Chirality Transfer between Weakly Birefringent and Electric-Field-Induced Highly Birefringent B2 Phases in a Bent-Core Mesogen

Electric-field-induced transition was observed for the weakly birefringent chiral B2 phase, which is formed from the banana molecule based on the naphthalene bent core. This phase is considered to possess the twisted grain boundary (TGB)-like helical structure. When an electric field is applied, the TGB-like helix unwinds. The resulting large domain of the SmC(A)P(A) phase shows the high birefringence and simultaneously the antiferroelectric switching between SmC(A)P(A) and SmC(S)P(F) states. Through this field-induced transformation, two interesting features are obtained.

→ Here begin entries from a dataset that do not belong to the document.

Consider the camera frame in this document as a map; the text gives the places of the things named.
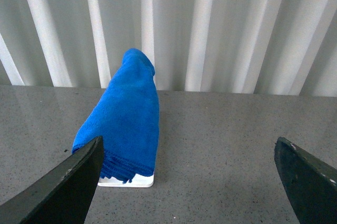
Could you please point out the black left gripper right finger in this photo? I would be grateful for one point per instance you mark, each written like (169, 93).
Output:
(309, 183)

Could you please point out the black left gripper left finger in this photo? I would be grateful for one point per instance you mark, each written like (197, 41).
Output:
(64, 194)

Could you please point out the blue microfiber cloth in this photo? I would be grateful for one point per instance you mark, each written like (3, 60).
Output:
(127, 117)

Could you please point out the white towel rack stand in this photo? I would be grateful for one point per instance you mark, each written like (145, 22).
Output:
(138, 181)

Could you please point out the white curtain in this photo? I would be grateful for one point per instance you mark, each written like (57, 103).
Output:
(280, 47)

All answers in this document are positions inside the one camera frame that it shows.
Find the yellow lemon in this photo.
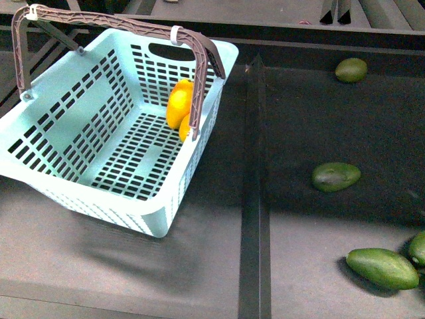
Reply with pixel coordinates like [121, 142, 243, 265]
[179, 114, 191, 142]

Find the yellow mango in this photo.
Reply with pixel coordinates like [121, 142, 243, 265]
[166, 78, 194, 130]

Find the light blue plastic basket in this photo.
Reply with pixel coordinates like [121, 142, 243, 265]
[1, 29, 225, 238]

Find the brown basket handle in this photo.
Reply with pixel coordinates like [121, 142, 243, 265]
[11, 4, 226, 141]

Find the black fruit display tray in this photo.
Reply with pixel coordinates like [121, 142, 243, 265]
[1, 22, 424, 318]

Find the green avocado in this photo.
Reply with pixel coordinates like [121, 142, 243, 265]
[345, 248, 420, 290]
[335, 58, 368, 83]
[311, 162, 361, 192]
[408, 231, 425, 266]

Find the black tray divider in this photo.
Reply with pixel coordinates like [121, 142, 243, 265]
[238, 55, 272, 318]

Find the white cable tie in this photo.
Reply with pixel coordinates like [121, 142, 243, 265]
[25, 4, 39, 21]
[170, 25, 183, 47]

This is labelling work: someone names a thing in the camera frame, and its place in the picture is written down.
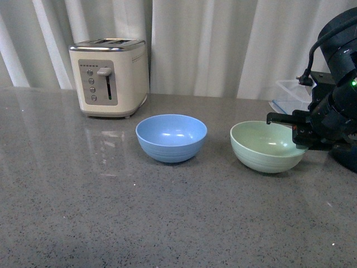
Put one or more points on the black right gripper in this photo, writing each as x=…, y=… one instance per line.
x=327, y=122

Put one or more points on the green bowl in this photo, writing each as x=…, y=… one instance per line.
x=265, y=148

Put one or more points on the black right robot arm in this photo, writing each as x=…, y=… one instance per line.
x=331, y=73

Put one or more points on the blue bowl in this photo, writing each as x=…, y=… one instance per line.
x=171, y=138

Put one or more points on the clear plastic container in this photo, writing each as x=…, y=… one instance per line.
x=291, y=96

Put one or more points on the white curtain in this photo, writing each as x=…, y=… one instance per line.
x=233, y=49

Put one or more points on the blue saucepan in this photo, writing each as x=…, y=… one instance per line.
x=346, y=158

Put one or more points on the cream toaster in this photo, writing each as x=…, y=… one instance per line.
x=111, y=76

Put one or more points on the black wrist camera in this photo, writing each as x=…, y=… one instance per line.
x=324, y=85

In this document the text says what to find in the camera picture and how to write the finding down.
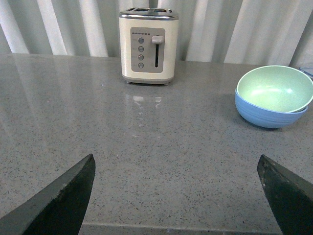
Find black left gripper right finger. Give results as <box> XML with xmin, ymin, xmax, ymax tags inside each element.
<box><xmin>257</xmin><ymin>155</ymin><xmax>313</xmax><ymax>235</ymax></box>

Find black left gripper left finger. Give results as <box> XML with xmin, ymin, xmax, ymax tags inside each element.
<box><xmin>0</xmin><ymin>154</ymin><xmax>95</xmax><ymax>235</ymax></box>

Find blue plastic bowl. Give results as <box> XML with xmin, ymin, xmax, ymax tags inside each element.
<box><xmin>235</xmin><ymin>90</ymin><xmax>308</xmax><ymax>129</ymax></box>

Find green plastic bowl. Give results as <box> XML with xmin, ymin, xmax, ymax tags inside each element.
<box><xmin>236</xmin><ymin>66</ymin><xmax>313</xmax><ymax>113</ymax></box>

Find white pleated curtain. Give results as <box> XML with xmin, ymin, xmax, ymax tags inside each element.
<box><xmin>0</xmin><ymin>0</ymin><xmax>313</xmax><ymax>67</ymax></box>

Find cream two-slot toaster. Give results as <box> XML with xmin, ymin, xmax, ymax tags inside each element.
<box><xmin>119</xmin><ymin>7</ymin><xmax>179</xmax><ymax>85</ymax></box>

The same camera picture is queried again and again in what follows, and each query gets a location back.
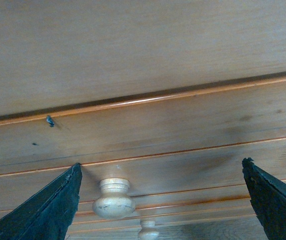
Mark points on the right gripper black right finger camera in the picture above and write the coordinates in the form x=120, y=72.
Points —
x=268, y=199

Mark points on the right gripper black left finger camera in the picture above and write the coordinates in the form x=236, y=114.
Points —
x=48, y=214

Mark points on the pale wooden top drawer knob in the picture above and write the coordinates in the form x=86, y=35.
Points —
x=114, y=202

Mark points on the pale wooden drawer knob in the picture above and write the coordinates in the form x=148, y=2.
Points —
x=114, y=202
x=148, y=230

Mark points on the wooden top drawer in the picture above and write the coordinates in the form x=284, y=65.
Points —
x=182, y=155

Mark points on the wooden drawer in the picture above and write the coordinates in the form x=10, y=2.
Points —
x=182, y=155
x=243, y=228

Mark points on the wooden lower drawer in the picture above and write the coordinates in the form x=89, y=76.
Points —
x=243, y=228

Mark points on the pale wooden lower drawer knob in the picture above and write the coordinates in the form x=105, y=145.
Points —
x=148, y=230

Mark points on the wooden nightstand cabinet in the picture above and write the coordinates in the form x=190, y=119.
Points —
x=66, y=57

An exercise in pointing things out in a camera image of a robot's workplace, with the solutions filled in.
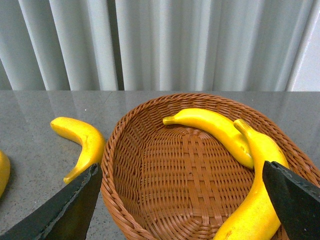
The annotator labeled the long yellow banana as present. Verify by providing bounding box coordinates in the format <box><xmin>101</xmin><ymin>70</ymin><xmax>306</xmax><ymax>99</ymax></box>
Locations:
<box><xmin>213</xmin><ymin>119</ymin><xmax>289</xmax><ymax>240</ymax></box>

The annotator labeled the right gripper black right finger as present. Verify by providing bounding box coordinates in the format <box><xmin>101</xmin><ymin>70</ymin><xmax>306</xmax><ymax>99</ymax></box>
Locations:
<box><xmin>262</xmin><ymin>161</ymin><xmax>320</xmax><ymax>240</ymax></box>

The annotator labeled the white pleated curtain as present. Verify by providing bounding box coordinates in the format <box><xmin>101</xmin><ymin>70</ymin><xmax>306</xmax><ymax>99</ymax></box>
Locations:
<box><xmin>0</xmin><ymin>0</ymin><xmax>320</xmax><ymax>91</ymax></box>

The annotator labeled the yellow banana in basket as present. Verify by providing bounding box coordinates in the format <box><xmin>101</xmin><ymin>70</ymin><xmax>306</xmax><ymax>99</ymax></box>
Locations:
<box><xmin>162</xmin><ymin>108</ymin><xmax>254</xmax><ymax>169</ymax></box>

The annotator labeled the right brown wicker basket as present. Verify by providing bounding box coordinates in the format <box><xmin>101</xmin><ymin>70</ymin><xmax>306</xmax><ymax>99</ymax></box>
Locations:
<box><xmin>101</xmin><ymin>93</ymin><xmax>320</xmax><ymax>240</ymax></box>

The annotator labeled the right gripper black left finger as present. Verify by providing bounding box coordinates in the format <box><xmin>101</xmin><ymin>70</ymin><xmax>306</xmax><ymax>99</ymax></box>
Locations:
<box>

First, the initially formed chiral domains are preserved even after the field-induced transformation to the unwound SmC(A)P(A) phase. This indicates the close correlation between the TGB-like helix and the layer chirality in such a way that the helical sense of the TGB-like helix is memorized as the layer chirality of the homochiral SmC(A)P(A) phase. Second, there is a critical temperature, above which the helicoidal structure is stable against the electric field. There is a competition between winding into a TGB-like structure and unwinding due to the electric field, and at higher temperatures, the helicoidal power is too strong to surpass the effect of the electric field.